RESEARCH DESIGN AND METHODS

Using previously described criteria (8), a total of 61 studies (some including more than one active therapy group) were identified involving the five major oral agent classes (sulfonylureas, meglitinides, metformin, thiazolidinediones, α-glucosidase inhibitors), published before 2004. Fifteen of these studies included oral agent combinations. Routinely in pharmacologic studies, a period far less than the required 3 months to ensure stability of the patient’s initial A1C will have elapsed between withdrawal of prior treatment and trial initiation. We therefore felt that use of A1C at the beginning of the therapy period underestimated the extent to which it would be anticipated to increase, were the patient allowed to equilibrate in an untreated state. To address this, we analyzed the decreases from baseline in fasting plasma glucose (FPG) as well as in A1C. The number of subjects in each study was used for a weighted regression analysis with SAS statistical software (SAS Institut, Cary, NC).

RESULTS

Overall, mean (±SD) baseline FPG was 11.2 ± 1.8 mmol/l and baseline A1C 8.6 ± 1.0%. There were no statistical differences between groups when sorted by therapeutic class. A significant correlation was observed between mean baseline FPG and mean decrease in FPG (R² = 0.34, F = 50.19, P < 0.0001; Fig. 1) and between mean baseline A1C and mean decrease in A1C (R² = 0.18, F = 21.20, P < 0.0001; Fig. 2). Notably, the correlation between the change in FPG and baseline FPG is stronger than that between change in A1C and baseline A1C. This likely reflects the more immediate change in FPG during washout and the variable washout periods used in these studies. That is, the “baseline” A1C during a short washout phase may not reliably reflect the baseline glycemic status of the patient.

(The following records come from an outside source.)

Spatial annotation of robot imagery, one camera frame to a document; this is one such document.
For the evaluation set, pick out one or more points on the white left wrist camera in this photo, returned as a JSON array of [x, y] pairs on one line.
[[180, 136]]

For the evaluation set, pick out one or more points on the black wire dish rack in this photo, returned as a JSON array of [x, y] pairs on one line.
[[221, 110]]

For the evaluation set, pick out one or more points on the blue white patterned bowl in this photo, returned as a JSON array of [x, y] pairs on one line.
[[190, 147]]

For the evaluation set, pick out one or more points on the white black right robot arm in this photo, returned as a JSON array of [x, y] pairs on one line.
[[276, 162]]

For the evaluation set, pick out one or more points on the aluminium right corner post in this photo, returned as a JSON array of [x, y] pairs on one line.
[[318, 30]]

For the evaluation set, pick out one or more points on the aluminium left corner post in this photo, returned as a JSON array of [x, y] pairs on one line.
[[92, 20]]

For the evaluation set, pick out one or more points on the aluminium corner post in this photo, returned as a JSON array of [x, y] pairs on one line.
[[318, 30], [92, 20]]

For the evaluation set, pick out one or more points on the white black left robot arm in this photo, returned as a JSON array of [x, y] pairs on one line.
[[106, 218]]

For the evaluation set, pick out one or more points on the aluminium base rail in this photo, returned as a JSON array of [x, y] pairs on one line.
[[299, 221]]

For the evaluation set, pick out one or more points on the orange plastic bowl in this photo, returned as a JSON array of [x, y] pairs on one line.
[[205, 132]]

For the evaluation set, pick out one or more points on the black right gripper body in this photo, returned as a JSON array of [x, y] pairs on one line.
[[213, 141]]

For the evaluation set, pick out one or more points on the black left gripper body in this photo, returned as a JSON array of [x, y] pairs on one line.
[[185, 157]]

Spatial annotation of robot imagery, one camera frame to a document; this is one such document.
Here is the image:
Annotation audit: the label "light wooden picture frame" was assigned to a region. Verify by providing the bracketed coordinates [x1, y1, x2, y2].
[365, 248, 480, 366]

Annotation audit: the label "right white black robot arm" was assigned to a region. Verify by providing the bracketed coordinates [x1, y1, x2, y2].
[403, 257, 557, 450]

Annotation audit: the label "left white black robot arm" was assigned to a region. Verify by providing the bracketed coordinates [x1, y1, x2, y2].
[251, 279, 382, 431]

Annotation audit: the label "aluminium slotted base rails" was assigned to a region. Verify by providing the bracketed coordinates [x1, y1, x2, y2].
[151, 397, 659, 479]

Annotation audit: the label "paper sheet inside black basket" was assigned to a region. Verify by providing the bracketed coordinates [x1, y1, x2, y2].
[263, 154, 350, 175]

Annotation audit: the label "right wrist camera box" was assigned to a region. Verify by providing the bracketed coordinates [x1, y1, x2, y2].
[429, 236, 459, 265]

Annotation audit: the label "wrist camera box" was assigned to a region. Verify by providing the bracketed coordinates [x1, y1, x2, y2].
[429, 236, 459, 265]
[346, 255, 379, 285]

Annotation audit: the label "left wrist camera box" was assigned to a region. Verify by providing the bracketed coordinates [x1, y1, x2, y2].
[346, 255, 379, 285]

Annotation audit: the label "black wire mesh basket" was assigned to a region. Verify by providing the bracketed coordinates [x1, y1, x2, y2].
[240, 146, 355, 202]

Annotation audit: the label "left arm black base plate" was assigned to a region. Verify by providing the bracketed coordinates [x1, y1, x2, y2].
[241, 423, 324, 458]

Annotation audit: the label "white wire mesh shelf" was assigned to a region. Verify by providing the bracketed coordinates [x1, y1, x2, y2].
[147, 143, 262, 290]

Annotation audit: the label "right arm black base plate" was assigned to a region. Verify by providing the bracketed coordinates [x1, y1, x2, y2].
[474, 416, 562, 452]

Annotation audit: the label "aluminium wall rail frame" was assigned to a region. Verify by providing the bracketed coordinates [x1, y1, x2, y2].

When active therapy groups were stratified by baseline FPG quartile, the mean decrease in FPG was −0.3 mmol/l for groups with initial glucose <10.2 mmol/l, −1.1 mmol/l for groups with initial glucose 10.2–11.2 mmol/l, −2.4 mmol/l for initial glucose 11.2–12.7 mmol/l, and −2.5 mmol/l for initial glucose >12.7 mmol/l (P for linear trend = 0.04). Additionally, groups with subjects in the lowest quartile of mean baseline FPG were nearly 10 times less likely to show a change in A1C of at least −1.0% compared with groups in the highest quartile (8 vs. 73%, P = 0.002). Significantly greater reductions in FPG and A1C were observed in those groups with higher baseline A1C (Table 1). Indeed, when the baseline A1C was <8.0%, the reduction from active therapy is only 0.1–0.2% greater than in the control group.

CONCLUSIONS

Irrespective of drug class, the baseline glycemic status of patients who have been recruited into clinical trials strongly influences the FPG and A1C reduction following pharmacologic intervention. Our therapeutic assumptions as to the intensiveness of treatment required to attain near-normal glycemic levels may be flawed by undue extrapolation from the effects of these agents on individuals with markedly higher glucose levels. These findings should be taken into account by clinical investigators and study sponsors as the effectiveness of newer antihyperglycemic agents are tested, especially since the mean baseline A1C of clinical trial participants has fallen significantly over the past decade. Moreover, these findings should also be considered by approval agencies in proposing expectations for efficacy of new antihyperglycemic agents being tested in individuals with modest but still important degrees of hyperglycemia.